→ EXERCISE REQUIREMENTS
Go through the listing below and output exactly the line with "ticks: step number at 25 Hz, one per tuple", the line with "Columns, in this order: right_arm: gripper", and each line between; omit the rest.

◇ ◇ ◇ ◇ ◇

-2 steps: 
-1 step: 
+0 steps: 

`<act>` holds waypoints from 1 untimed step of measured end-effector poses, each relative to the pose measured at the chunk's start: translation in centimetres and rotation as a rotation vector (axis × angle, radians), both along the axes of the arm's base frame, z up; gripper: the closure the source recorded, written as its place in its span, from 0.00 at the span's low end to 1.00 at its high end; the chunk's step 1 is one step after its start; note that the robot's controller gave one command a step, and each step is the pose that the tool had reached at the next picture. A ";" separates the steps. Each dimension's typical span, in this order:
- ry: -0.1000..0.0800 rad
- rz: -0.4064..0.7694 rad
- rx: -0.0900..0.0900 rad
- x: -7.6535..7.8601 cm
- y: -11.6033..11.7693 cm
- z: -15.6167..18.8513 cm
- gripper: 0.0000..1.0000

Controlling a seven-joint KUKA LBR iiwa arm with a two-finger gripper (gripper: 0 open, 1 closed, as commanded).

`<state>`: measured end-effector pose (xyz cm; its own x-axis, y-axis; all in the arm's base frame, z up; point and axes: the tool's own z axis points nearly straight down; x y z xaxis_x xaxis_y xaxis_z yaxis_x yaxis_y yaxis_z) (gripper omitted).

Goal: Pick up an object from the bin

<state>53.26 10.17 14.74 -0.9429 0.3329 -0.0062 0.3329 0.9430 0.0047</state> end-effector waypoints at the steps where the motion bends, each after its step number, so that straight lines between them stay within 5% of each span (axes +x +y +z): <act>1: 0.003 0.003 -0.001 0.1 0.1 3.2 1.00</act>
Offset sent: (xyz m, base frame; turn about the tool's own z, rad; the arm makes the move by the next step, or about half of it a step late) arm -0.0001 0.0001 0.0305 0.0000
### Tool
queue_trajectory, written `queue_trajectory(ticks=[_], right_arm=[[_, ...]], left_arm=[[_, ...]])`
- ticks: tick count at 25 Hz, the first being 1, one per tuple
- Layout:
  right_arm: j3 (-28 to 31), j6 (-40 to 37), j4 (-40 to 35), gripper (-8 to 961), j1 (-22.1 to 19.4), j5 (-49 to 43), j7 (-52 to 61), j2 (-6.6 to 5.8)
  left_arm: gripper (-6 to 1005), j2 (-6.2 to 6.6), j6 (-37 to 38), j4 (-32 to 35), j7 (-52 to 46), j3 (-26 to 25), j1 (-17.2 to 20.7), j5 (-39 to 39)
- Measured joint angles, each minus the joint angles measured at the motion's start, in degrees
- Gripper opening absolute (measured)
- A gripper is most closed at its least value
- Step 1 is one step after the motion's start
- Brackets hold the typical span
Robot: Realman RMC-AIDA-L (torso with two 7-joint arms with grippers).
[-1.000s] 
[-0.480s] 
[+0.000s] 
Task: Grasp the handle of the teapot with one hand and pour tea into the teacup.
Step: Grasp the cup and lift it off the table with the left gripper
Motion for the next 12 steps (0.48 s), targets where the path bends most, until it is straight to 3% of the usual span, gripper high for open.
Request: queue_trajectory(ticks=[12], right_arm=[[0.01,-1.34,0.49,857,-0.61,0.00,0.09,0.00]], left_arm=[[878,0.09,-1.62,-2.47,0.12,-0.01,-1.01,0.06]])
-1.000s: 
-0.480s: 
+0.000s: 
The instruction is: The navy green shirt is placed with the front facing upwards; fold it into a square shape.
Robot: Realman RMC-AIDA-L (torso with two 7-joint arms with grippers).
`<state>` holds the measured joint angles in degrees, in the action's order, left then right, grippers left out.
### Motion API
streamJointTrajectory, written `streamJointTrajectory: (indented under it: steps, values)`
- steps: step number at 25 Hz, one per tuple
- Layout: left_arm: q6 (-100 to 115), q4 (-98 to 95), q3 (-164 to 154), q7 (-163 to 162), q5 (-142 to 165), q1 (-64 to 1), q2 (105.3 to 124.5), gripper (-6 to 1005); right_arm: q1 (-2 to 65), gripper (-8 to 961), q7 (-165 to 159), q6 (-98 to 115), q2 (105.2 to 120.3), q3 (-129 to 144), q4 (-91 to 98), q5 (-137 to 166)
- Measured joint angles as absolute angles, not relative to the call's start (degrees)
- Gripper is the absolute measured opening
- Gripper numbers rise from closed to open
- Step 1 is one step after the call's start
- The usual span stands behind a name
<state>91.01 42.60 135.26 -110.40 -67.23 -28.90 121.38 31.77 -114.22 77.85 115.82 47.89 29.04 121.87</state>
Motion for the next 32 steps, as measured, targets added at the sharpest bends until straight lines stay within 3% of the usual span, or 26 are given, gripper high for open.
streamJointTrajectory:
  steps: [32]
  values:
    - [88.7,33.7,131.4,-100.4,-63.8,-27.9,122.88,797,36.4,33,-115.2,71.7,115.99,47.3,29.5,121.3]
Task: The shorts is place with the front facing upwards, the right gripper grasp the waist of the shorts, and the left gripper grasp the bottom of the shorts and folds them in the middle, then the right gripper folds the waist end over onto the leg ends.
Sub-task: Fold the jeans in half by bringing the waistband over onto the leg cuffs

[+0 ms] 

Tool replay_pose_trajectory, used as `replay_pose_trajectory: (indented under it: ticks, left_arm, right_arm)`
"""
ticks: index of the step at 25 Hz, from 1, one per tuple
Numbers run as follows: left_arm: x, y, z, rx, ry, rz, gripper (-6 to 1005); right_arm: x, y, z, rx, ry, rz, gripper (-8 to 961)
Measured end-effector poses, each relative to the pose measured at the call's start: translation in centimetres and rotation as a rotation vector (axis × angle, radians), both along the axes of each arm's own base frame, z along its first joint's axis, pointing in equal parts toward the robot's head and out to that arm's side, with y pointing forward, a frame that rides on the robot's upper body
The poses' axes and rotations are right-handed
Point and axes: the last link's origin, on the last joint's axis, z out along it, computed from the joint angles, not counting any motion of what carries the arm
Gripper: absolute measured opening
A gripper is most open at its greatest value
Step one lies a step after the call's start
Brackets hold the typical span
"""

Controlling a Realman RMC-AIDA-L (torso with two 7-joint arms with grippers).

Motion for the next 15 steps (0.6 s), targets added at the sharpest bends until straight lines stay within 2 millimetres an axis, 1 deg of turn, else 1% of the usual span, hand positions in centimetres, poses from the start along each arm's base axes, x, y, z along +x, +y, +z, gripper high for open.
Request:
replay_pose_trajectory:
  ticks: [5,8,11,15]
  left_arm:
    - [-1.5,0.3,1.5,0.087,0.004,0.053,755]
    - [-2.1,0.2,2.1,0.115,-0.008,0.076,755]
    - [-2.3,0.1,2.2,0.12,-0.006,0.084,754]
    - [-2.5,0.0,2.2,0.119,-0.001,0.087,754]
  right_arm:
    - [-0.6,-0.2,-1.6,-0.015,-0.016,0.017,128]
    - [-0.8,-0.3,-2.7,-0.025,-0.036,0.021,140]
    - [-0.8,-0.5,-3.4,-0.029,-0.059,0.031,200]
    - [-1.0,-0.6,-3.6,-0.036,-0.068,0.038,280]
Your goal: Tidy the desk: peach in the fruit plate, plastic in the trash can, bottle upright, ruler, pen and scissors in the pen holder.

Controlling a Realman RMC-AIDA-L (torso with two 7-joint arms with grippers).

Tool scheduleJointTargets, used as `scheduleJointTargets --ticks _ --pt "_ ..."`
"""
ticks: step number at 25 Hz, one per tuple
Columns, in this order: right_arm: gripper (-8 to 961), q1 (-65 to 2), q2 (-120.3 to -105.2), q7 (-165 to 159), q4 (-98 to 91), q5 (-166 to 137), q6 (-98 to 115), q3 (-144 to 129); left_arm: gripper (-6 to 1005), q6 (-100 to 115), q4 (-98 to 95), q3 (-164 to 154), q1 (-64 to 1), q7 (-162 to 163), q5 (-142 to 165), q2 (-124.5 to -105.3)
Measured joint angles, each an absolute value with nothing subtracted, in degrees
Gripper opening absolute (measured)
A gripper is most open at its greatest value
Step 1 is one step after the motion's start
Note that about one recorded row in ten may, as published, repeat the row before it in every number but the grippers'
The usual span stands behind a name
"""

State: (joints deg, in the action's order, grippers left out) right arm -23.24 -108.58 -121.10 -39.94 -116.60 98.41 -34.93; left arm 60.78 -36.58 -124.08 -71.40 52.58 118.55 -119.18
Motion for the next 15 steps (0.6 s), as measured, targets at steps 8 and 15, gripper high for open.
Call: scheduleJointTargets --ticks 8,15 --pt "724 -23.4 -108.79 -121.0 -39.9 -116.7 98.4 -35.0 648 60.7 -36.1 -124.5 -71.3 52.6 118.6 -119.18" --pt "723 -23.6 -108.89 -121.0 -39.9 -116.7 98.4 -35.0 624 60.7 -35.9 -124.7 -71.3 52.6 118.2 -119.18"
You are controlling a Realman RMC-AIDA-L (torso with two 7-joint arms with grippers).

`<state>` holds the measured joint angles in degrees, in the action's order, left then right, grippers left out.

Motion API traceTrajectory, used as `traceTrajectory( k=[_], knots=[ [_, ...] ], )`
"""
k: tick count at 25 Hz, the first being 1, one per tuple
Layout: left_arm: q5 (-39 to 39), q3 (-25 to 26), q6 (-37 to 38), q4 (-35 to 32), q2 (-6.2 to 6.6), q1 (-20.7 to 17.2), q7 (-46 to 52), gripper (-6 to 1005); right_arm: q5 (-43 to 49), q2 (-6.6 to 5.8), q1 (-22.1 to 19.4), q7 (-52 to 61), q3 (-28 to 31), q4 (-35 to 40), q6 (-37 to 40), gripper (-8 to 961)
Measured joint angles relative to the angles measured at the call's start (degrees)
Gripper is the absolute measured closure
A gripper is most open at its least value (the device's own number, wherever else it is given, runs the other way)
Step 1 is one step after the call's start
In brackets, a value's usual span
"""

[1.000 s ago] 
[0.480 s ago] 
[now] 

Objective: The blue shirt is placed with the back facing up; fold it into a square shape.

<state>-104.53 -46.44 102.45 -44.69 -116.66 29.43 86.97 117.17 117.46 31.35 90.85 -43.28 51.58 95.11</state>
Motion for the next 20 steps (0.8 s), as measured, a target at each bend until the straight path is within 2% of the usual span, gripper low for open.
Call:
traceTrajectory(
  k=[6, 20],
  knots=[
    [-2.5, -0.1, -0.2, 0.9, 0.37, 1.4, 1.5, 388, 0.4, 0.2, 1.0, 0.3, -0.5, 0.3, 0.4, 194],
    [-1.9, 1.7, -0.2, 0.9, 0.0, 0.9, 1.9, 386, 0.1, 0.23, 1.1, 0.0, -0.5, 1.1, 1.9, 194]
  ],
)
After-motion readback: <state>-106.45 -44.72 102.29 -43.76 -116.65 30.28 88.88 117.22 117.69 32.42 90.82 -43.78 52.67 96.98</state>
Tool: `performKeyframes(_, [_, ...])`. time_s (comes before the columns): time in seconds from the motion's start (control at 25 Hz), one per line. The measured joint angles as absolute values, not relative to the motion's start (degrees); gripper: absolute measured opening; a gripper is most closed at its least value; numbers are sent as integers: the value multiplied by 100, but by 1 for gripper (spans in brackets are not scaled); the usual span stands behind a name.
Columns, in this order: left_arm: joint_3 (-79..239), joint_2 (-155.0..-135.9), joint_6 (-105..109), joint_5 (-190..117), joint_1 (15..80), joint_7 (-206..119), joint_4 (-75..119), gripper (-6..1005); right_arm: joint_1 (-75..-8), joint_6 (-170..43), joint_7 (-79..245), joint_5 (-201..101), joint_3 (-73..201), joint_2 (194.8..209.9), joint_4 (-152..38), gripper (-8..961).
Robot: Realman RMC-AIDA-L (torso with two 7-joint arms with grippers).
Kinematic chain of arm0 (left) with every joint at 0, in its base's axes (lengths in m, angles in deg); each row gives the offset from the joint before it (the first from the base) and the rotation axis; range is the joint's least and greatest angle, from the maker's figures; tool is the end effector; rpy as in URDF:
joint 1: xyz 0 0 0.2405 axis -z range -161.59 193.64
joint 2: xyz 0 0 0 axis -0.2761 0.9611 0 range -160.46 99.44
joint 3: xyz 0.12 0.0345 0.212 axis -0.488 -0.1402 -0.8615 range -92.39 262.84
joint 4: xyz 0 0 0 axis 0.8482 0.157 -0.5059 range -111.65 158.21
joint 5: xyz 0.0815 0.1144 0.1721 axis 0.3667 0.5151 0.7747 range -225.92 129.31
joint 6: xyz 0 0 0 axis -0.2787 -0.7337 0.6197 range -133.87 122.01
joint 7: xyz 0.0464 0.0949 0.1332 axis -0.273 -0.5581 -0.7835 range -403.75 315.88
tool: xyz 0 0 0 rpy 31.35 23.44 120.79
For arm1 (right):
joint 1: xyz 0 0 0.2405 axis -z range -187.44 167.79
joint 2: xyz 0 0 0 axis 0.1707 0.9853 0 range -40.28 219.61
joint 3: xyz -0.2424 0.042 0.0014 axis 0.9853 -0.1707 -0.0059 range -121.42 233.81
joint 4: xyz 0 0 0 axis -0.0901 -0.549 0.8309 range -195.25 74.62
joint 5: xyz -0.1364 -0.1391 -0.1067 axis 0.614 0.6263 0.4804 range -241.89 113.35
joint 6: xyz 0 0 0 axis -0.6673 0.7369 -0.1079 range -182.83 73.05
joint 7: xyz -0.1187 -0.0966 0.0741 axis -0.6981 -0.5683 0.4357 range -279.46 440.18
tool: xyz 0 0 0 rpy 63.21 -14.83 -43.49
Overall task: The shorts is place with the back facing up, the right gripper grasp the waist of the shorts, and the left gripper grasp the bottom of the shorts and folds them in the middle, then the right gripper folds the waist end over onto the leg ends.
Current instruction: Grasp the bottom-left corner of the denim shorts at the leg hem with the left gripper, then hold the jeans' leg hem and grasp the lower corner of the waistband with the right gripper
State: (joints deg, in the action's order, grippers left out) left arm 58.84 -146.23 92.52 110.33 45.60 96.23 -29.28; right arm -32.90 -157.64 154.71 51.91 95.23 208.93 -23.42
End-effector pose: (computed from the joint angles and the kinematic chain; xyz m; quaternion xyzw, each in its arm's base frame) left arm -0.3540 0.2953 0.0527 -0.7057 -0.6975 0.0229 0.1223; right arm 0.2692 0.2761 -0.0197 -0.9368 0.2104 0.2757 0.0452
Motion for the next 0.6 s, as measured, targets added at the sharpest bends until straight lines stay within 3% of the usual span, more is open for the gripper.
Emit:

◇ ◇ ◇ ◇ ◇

→ OUTPUT
ticks: step number at 25 Hz, one per tuple
Columns, in this order: right_arm: gripper (-8 to 961), q1 (-65 to 2), q2 (-120.3 to -105.2), q7 (-165 to 159), q4 (-98 to 91), q5 (-166 to 137), q6 (-98 to 115), q3 (-144 to 129); left_arm: gripper (-6 to 1005), q6 (-100 to 115), q4 (-98 to 95), q3 (-164 to 154), q1 (-64 to 1), q7 (-162 to 163), q5 (-142 to 165), q2 (-124.5 to -105.3)

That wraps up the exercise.